Stored items from a collection:
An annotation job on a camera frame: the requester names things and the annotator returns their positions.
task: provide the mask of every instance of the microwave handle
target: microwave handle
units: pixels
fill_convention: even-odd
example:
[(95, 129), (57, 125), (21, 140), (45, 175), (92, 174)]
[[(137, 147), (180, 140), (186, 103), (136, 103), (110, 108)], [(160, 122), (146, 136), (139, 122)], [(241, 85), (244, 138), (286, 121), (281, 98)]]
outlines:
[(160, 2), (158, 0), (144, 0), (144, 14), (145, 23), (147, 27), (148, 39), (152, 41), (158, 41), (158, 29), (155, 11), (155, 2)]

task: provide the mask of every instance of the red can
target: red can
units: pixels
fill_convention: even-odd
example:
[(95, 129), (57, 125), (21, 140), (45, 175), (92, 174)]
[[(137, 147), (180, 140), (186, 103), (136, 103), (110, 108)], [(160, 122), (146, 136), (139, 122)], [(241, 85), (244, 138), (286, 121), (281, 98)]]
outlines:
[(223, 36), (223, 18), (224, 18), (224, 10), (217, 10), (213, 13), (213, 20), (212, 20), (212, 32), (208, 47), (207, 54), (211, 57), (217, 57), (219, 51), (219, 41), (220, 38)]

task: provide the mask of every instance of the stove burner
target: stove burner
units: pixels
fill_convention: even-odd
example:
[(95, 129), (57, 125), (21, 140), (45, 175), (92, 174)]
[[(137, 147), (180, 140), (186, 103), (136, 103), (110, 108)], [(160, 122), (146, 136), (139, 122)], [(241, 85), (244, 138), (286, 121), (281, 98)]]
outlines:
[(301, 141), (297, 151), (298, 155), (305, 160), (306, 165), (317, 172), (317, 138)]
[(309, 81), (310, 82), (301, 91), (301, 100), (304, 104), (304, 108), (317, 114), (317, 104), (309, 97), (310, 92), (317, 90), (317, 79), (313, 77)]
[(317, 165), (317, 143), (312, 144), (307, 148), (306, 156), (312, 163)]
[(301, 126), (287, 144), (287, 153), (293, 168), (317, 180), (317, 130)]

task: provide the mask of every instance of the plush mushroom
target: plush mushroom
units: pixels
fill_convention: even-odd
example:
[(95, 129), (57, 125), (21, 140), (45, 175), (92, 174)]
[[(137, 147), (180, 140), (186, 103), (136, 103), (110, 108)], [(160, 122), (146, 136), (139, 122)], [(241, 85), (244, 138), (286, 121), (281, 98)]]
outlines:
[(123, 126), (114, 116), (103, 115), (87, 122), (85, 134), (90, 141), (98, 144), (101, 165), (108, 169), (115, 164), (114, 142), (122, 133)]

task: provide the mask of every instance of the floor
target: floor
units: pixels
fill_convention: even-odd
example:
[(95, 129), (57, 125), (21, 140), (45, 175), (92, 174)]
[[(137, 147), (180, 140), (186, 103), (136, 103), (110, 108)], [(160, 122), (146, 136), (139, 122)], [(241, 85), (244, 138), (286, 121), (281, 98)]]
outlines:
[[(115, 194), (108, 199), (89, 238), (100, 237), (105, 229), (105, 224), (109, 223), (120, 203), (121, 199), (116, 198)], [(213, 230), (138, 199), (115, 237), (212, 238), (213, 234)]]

* * *

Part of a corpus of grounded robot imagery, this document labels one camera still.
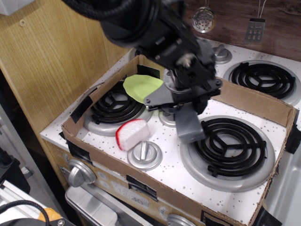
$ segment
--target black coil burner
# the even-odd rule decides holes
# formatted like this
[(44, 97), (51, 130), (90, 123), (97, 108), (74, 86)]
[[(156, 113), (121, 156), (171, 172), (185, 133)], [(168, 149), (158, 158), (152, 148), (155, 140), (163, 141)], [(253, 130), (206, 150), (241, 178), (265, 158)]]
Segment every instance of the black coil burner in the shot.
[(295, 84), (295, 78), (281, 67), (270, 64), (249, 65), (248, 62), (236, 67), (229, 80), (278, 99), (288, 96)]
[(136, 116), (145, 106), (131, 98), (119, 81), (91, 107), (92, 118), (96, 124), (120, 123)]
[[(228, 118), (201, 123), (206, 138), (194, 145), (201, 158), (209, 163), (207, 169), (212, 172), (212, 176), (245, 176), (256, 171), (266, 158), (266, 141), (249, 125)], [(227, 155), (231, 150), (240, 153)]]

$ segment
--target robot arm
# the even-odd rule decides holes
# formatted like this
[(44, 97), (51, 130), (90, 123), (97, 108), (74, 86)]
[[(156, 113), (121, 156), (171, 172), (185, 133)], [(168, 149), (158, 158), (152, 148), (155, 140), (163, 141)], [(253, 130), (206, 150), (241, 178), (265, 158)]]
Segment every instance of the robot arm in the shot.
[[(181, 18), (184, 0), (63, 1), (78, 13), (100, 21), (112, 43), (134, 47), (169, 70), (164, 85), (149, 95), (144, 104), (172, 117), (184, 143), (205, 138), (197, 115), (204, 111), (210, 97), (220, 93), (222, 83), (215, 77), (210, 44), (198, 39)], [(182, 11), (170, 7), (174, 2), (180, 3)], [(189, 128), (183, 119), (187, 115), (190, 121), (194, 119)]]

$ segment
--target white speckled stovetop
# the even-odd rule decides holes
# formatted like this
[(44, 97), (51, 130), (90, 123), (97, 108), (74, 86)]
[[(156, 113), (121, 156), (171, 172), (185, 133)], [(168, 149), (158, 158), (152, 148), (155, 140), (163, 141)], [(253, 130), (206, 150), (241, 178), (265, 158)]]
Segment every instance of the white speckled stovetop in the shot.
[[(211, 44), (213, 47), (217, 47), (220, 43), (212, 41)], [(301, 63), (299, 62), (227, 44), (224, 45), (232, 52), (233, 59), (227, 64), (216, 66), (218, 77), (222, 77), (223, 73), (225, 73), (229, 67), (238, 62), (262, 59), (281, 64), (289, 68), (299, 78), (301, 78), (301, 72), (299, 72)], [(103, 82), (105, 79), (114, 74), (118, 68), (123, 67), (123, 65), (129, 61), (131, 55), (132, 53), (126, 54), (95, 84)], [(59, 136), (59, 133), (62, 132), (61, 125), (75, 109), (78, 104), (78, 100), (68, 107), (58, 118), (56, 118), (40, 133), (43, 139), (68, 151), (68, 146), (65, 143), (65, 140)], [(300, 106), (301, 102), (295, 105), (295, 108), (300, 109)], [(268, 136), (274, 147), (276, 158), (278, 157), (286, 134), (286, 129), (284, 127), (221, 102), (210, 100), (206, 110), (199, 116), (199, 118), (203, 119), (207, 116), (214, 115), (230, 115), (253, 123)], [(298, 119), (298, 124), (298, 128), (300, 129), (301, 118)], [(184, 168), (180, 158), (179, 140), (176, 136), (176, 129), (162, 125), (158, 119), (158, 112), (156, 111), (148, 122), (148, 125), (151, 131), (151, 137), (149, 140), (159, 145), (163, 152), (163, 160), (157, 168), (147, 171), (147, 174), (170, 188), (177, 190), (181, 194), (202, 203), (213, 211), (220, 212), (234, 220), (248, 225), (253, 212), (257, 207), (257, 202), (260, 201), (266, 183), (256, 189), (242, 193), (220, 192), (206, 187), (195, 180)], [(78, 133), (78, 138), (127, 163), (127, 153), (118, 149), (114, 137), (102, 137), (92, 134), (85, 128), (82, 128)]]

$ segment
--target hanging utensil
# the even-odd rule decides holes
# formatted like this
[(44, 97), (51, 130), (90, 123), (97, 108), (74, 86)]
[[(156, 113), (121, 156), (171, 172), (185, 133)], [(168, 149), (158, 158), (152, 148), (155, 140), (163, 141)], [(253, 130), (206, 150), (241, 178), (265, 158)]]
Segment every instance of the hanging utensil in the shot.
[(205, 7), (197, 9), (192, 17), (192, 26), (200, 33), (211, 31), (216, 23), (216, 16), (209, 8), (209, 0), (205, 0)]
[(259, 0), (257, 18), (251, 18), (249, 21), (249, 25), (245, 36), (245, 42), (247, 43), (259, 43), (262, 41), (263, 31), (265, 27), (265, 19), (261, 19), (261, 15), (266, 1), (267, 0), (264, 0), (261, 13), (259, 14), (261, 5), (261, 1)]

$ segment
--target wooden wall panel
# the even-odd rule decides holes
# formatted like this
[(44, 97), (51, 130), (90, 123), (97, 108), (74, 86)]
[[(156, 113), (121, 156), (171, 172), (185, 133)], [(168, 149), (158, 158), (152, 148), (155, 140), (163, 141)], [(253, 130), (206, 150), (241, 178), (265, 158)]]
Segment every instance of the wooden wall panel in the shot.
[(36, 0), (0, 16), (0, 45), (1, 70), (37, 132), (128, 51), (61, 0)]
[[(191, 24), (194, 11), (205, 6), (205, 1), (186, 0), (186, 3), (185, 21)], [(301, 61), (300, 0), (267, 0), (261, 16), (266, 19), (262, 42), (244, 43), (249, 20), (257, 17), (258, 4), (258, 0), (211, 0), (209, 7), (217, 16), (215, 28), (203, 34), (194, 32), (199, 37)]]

* What you need to do:
Pull out every line above that holds the word "handle".

* Output for this task:
task: provide the mask of every instance of the microwave handle
target: microwave handle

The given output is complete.